The most interesting of these features are Vertex Buffer Objects or VBOs. They’re a staple of modern OpenGL, and an obvious choice here. Our rendering code is just building up a static array of vertices after all! Replacing the renderer to use VBOs produces a dramatic performance improvement.
In the above screenshot, the monitor is not changing at all. However, if the monitor were to be changing every frame, we’d have a very similar graph to our display lists again.
Every cell on our monitor requires 192 bytes to describe in our vertex buffer. This means every change of all 30 monitors sends dozen of megabytes to the GPU, dropping multiple frames. In order to get faster, we need to start sending less information.
Attempt #1.5: Merging quads
One obvious, albeit minor optimisation is to reduce the number of quads we send.
In the above image, you’ll notice that the background is often one solid block. Instead of rendering one quad for each cell, we can merge adjacent ones into a single larger quad. This reduces both the amount of information sent and the number of vertices drawn, fantastic!
While this definitely reduces the amount of data sent, unfortunately it’s a tiny drop in the ocean, and so doesn’t noticeably improve performance.
Attempt 2: Texture Buffers
One fantastic suggestion, put forward by Lemmmy and Lignum on GitHub, was to use an OpenGL 3.1 feature known as Texture Buffers (or TBOs). Instead of sending vertices to the GPU, we send the raw terminal data and use a shader to convert this into an image.
This means that instead of sending 192 bytes for each cell, we only need to send 3 - the character and text and background colours. Furthermore, instead of drawing two quads for each cell, we only draw one for the entire terminal.
Trying this out yields fantastic results. Our terminal from before now renders at a whooping 105fps (this is Intel integrated graphics remember), and rarely drops below 60, even when updating.
The obvious question from here, is how much can we scale it up before it becomes unusable again? It turns out, pretty far. On my machine, I’m able to quadruple the number of monitors, and remain at 50fps when the monitors are static (40-50fps when changing every second).
These 120 monitors4 have an effective resolution of 3972x2330, which I’m fairly sure makes it a 4k display (and certainly a higher resolution than my actual monitor). The fact that this works as well as it does is fairly astounding5.
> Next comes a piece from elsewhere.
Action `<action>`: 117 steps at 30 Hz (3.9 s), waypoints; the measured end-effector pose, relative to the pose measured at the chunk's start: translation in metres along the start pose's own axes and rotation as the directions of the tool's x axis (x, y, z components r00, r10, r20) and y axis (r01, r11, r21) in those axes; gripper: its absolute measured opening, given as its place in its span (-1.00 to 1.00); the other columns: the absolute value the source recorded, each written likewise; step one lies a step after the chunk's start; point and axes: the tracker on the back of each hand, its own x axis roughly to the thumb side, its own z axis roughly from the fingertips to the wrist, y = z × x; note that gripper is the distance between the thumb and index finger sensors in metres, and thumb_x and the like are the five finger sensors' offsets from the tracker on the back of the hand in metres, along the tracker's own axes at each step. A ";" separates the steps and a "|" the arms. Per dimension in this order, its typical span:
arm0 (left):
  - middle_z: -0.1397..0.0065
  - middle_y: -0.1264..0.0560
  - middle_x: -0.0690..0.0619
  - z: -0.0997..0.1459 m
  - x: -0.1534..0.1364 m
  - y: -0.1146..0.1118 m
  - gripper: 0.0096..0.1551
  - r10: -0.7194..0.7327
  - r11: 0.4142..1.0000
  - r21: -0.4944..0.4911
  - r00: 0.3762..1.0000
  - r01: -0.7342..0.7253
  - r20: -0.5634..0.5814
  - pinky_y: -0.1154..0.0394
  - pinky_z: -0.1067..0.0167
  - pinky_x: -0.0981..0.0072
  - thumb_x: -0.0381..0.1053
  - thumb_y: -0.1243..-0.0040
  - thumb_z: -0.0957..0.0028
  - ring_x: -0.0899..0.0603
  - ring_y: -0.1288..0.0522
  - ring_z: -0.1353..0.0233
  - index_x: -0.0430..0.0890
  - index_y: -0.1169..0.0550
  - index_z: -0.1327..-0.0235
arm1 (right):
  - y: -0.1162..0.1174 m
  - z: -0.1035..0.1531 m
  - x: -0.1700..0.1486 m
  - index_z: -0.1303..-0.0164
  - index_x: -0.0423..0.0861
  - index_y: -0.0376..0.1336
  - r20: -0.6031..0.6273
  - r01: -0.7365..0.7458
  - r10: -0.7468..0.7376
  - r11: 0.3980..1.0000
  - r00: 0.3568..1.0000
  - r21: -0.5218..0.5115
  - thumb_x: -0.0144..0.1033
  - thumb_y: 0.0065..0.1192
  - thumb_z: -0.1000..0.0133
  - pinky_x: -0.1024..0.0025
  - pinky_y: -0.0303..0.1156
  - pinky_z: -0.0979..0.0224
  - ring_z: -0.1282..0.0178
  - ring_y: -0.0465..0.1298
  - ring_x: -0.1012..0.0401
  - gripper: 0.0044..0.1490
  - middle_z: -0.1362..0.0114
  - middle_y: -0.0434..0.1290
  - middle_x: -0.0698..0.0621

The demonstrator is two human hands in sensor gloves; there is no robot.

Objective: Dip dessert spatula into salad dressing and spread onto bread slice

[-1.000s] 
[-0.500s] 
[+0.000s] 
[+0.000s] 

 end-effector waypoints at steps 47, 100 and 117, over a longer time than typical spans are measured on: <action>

This system is not without its caveats. Due to our use of shaders, it doesn’t appear to play well with Optifine - monitors will render transparently. It’s possible to switch between systems within CC’s config, should you need to. That said, it’s still an incredible improvement from where we started.
I’d like to give a massive shout of thanks to Lemmmy and Lignum for their help in designing, testing and reviewing these changes. There is no way I would have achieved this on my own. As always, contributions on GitHub are always welcome!